Liang Bo, Wang Xin-Jun, Shen Pei-Hong, Li Xue-Yuan, Cheng Hong-Wei, Shan Qiao, Guo Kui-Yuan, Cao Yu-Wen, Fan Qing-Xia, Zheng Rui-Feng, Li Bei, Zhang Wei, Li Yan-Wei, Yang Kai
Departments of Neurosurgery, Zhengzhou, Henan 450052, P.R. China ;
Oncol Lett. 2013 Apr;5(4):1347-1352. doi: 10.3892/ol.2013.1192. Epub 2013 Feb 14.
The aim of the present study was to investigate the effects of synuclein-γ (SNCG) downregulation by RNA interference (RNAi) on the clonogenicity and invasiveness of MCF-7 breast cancer cells. This study used four pairs of SNCG-specific siRNAs which were designed and cloned into the pGPU6 plasmid for introduction into an MCF-7 cell line. The SNCG knockdown efficacies of the four siRNAs were compared using the reverse transcription polymerase chain reaction (RT-PCR) and immunocytochemistry. The cells' clonogenic and invasive phenotypes were examined with clonogenic and Boyden chamber assays. In comparison with the non-specific siRNA and empty vector controls, all four SNCG siRNAs were observed to significantly inhibit SNCG expression at the mRNA and protein levels (F=481.06, P<0.001; F=147.42, P<0.0001). SNCG suppression mediated by RNAi successfully inhibited the clonogenicity (P=0.002) and invasiveness (P<0.001) of transfected MCF-7 cells. According to the results of the present study, we concluded that SNCG suppression mediated by RNAi significantly suppressed SNCG expression at the mRNA and protein levels, suggesting that SNCG suppression mediated by an RNAi strategy may become a novel approach for treating advanced breast cancer.

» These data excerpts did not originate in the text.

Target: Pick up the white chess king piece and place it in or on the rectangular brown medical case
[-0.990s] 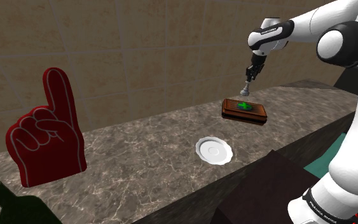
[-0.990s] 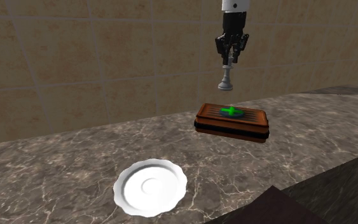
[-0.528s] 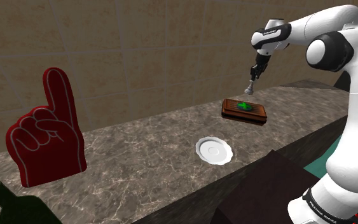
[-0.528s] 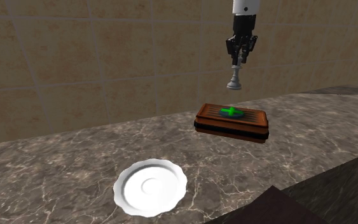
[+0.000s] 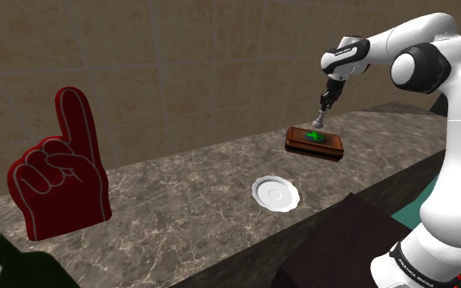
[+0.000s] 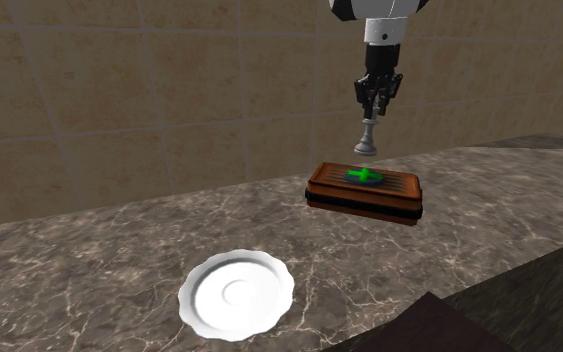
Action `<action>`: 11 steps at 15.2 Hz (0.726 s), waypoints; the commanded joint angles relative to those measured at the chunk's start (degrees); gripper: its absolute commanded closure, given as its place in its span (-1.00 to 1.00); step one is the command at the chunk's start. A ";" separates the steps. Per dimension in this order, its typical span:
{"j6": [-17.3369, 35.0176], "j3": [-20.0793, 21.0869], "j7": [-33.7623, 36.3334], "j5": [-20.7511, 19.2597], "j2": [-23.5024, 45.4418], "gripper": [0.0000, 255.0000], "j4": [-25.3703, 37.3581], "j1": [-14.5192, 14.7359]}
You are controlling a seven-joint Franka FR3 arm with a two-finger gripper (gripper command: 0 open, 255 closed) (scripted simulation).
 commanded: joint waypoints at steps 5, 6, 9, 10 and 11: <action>3.72 0.35 -0.15 0.54 1.67 1.00 -2.07 -0.05; 4.34 0.42 -0.19 0.64 1.97 1.00 -2.39 -0.07; 6.22 0.63 -0.34 0.96 2.96 1.00 -3.31 -0.17; 6.22 0.63 -0.34 0.96 2.95 1.00 -3.32 -0.16; 6.22 0.63 -0.34 0.96 2.95 1.00 -3.31 -0.17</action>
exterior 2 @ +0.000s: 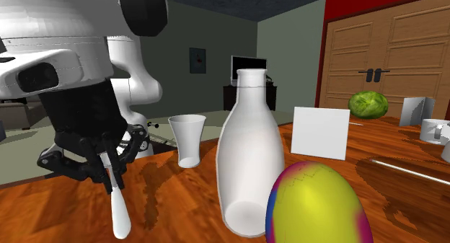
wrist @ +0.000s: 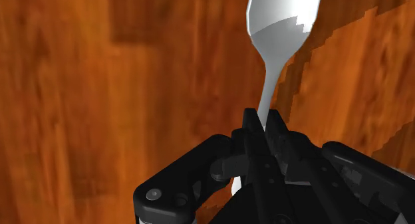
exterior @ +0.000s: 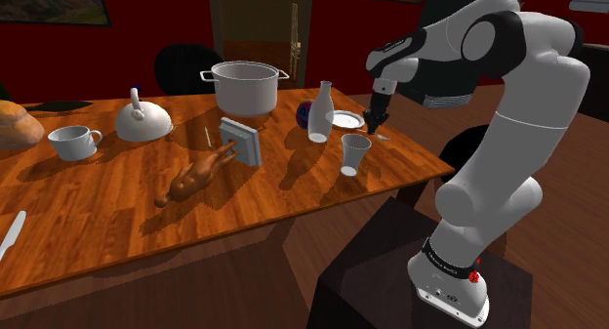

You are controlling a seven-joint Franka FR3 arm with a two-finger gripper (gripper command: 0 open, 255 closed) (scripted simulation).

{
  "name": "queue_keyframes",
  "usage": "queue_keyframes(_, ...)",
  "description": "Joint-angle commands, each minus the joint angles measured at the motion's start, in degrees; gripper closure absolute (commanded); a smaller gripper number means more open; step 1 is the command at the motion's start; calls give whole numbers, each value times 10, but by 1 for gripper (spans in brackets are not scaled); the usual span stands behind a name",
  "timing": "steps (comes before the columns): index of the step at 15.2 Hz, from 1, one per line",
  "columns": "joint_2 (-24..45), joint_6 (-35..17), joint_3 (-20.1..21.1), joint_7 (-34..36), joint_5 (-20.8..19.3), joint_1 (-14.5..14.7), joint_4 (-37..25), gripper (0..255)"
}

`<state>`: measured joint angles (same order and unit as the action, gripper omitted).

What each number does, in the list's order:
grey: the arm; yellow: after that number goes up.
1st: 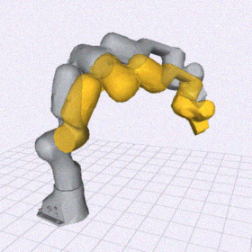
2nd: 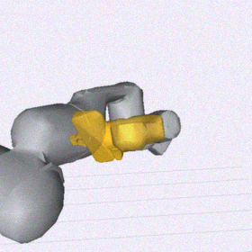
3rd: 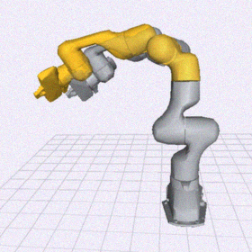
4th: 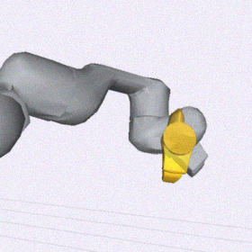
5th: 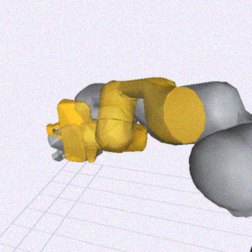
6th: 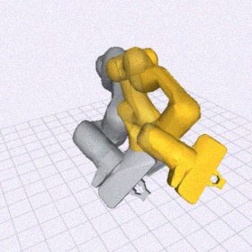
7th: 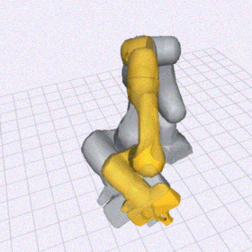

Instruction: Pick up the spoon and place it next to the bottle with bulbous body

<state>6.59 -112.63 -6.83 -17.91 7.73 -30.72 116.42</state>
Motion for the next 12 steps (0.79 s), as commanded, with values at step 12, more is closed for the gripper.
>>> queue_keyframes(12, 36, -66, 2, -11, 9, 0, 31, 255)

本研究旨在探讨RNA干扰(RNAi)下调突触核蛋白γ(SNCG)对MCF-7乳腺癌细胞克隆形成能力和侵袭能力的影响。本研究使用了四对SNCG特异性小干扰RNA(siRNA),将其设计并克隆到pGPU6质粒中,导入MCF-7细胞系。使用逆转录聚合酶链反应(RT-PCR)和免疫细胞化学方法比较了这四种siRNA对SNCG的敲低效果。通过克隆形成实验和Boyden小室实验检测细胞的克隆形成和侵袭表型。与非特异性siRNA和空载体对照相比,观察到所有四种SNCG siRNA均能在mRNA和蛋白质水平上显著抑制SNCG表达(F = 481.06,P < 0.001;F = 147.42,P < 0.0001)。RNAi介导的SNCG抑制成功抑制了转染的MCF-7细胞的克隆形成能力(P = 0.002)和侵袭能力(P < 0.001)。根据本研究结果,我们得出结论,RNAi介导的SNCG抑制在mRNA和蛋白质水平上显著抑制了SNCG表达,表明RNAi策略介导的SNCG抑制可能成为治疗晚期乳腺癌的新方法。